Assignment:
Leaving out every picture, copy the lines of the data exactly, from the first through the line containing "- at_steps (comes".

┌──

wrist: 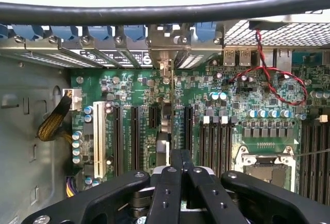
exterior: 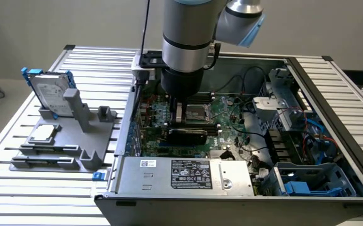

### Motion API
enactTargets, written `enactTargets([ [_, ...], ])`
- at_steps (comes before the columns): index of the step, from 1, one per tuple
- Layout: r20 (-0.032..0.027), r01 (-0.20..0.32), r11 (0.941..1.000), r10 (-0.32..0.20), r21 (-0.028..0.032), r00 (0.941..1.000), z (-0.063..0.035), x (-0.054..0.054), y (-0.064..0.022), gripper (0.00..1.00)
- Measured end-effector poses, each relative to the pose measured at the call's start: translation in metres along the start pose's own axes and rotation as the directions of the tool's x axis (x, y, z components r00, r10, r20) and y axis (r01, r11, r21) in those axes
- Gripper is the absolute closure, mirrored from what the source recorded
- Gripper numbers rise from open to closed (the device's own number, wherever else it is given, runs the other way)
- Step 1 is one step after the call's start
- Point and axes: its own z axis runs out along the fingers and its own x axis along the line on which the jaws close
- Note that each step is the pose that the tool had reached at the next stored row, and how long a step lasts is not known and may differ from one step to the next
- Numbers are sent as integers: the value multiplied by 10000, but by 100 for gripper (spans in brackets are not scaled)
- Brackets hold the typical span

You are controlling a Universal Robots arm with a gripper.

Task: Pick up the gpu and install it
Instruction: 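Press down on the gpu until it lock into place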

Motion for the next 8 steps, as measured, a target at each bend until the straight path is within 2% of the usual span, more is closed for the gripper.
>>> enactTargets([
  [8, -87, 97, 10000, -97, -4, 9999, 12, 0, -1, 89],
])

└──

Response:
wrist: 
exterior: 

### Motion API
enactTargets, written `enactTargets([ [_, ...], ])`
- at_steps (comes before the columns): index of the step, from 1, one per tuple

There's nothing else to the answer.